Industrial Electronics

Venus Flytrap inspired biosensors capture air pollutants

21 November 2019

Researchers from Trinity College in Dublin have created a suite of biological sensors by chemically reengineering pigments to act like a Venus Flytrap. The sensors can detect and grab specific molecules from the air.

(Source: pixabay)(Source: pixabay)

Porphyrins, otherwise known as the pigments of life, are key to this project. Porphyrins are a unique class of intensely colored pigments that are important in any living organism’s metabolism. In humans, porphyrins make heme, the red blood cell pigment that transports oxygen. In plants, porphyrins make chlorophyll, the green plant pigment that harvests light and drives photosynthesis. In nature, the active version of porphyrins has a variety of metals at its core.

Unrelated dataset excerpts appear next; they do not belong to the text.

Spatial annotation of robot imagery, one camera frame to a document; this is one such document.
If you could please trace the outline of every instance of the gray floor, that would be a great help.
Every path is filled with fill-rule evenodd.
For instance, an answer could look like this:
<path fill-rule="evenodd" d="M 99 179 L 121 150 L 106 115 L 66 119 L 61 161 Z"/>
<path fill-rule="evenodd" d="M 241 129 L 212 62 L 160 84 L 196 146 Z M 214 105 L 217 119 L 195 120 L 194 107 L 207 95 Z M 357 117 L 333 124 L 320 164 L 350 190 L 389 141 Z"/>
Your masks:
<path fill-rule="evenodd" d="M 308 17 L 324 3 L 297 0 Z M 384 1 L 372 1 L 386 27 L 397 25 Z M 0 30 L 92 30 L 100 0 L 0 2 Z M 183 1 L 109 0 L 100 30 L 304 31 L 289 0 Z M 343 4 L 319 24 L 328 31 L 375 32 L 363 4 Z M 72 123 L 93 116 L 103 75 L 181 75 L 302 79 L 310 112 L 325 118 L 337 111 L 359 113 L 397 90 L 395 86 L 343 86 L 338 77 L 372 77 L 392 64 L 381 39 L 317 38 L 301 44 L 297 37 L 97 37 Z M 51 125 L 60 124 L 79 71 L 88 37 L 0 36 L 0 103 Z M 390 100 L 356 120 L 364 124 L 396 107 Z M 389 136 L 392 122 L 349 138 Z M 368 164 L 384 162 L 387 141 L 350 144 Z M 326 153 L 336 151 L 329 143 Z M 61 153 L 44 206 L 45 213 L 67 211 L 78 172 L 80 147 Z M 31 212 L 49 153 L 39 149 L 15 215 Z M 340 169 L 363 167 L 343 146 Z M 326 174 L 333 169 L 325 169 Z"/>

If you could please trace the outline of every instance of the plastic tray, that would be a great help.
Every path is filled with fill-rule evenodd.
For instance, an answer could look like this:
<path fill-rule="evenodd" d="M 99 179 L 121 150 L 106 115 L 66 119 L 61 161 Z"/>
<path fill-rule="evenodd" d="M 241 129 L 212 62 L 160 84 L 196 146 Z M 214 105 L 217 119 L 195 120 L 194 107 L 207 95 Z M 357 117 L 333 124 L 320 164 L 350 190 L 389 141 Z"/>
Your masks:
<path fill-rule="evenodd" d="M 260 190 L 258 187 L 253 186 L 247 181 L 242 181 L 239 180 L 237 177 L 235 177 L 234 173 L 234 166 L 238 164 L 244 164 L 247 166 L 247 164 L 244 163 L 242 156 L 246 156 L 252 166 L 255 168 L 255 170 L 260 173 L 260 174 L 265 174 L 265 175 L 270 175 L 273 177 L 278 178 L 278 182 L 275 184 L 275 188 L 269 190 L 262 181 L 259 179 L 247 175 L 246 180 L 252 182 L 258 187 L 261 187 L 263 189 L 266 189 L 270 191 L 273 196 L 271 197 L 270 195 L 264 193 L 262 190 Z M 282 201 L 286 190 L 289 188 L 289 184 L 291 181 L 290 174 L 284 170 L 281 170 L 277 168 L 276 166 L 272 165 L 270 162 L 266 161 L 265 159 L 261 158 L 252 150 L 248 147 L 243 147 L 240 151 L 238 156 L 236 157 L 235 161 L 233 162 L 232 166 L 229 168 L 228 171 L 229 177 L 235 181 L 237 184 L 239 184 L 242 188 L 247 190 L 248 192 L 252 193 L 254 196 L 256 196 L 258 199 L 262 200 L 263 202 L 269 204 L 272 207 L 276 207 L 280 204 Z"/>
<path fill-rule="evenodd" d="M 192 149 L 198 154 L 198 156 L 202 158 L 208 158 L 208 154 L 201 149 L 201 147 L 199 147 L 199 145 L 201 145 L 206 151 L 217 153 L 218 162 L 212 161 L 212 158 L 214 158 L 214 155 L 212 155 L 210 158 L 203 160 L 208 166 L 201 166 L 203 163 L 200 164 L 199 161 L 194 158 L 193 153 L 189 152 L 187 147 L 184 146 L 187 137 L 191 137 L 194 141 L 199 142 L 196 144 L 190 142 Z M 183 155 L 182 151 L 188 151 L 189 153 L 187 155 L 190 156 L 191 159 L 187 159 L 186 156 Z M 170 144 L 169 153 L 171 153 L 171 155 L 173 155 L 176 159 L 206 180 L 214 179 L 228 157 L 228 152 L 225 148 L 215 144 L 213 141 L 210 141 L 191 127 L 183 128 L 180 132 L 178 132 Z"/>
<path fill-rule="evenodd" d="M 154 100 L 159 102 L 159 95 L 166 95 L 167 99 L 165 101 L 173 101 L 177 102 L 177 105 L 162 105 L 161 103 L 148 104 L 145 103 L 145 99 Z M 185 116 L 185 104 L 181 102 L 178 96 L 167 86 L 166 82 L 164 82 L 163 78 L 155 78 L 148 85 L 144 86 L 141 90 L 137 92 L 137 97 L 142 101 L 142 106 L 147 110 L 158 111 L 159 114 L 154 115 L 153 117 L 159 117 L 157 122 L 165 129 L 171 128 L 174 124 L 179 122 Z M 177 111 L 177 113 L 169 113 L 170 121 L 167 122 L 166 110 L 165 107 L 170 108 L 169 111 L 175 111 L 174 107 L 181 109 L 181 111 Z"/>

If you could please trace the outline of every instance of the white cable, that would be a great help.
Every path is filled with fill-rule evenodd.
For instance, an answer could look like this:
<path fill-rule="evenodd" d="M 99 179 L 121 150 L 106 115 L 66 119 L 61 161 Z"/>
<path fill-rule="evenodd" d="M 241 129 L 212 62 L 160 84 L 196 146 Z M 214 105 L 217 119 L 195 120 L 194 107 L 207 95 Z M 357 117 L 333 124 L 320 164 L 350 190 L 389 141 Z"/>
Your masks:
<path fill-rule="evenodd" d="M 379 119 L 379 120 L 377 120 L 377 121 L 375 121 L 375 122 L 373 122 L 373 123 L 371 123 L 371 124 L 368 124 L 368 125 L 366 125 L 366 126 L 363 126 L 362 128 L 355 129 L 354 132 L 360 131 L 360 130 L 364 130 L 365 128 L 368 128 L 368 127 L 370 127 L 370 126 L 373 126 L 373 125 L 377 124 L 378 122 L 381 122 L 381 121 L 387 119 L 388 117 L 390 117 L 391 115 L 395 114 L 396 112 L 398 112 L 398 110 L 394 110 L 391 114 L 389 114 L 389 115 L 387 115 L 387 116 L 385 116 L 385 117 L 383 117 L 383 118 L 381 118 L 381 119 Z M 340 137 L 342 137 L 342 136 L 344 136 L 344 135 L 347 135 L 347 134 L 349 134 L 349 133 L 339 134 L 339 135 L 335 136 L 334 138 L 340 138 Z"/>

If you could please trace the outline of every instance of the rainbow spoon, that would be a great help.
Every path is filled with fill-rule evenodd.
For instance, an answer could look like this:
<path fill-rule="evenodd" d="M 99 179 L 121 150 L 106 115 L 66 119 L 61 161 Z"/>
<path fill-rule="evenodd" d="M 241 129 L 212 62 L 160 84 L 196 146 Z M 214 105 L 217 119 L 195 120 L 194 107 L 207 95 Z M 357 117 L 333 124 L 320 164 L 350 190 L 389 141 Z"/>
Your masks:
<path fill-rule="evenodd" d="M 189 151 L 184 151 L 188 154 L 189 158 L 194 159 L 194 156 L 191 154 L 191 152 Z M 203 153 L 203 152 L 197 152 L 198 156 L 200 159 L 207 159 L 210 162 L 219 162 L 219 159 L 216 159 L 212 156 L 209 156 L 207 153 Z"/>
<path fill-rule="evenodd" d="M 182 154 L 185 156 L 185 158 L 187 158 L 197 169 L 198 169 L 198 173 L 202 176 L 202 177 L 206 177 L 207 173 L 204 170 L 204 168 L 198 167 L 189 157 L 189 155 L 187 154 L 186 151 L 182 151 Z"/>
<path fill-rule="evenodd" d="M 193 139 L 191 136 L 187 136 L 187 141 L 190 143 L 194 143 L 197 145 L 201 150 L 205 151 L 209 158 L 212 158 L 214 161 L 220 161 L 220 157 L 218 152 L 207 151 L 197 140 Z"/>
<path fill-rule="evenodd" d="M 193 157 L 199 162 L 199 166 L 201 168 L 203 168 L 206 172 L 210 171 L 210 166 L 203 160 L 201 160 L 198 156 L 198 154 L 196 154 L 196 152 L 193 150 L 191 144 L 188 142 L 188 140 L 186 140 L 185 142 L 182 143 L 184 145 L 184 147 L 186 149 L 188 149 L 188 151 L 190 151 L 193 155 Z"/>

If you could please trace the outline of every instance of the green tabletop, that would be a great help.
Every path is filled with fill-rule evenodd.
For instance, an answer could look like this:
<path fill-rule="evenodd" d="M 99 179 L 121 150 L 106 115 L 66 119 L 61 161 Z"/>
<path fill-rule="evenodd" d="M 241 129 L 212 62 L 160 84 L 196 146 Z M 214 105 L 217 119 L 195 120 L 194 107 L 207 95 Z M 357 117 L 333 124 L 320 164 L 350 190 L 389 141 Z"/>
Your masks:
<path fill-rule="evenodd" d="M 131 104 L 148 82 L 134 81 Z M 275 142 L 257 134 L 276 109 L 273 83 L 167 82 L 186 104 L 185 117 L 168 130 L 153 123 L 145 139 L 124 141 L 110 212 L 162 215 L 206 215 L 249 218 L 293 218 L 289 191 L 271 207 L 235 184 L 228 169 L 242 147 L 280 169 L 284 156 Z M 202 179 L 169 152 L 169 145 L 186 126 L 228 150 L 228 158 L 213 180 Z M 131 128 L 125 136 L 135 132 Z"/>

The team used a disruptive approach to study metal-free porphyrins. They created a new range of molecule receptors. The receptors forced porphyrin molecules to turn inside out, creating a saddle shape. When the molecules are bent out of shape, they look like a Venus Flytrap. The stiff hairs in the center trigger the molecule to close, much like the “mouth” of a Venus Flytrap. This shape allowed researchers to exploit the core of the molecule, which was previously inaccessible. When a molecule is captured, peripheral groups of porphyrin selectively holds the target molecules in place in the core, creating a functional and selective binding packet. When the target molecules are captured, the molecule drastically changes color.

When functional groups were introduced near the center, the porphyrin could catch small molecules and hold them in its cavity. This method could be used to catch pharmaceutical and agricultural pollutants.

A paper on this research was published in Angewante Chemie.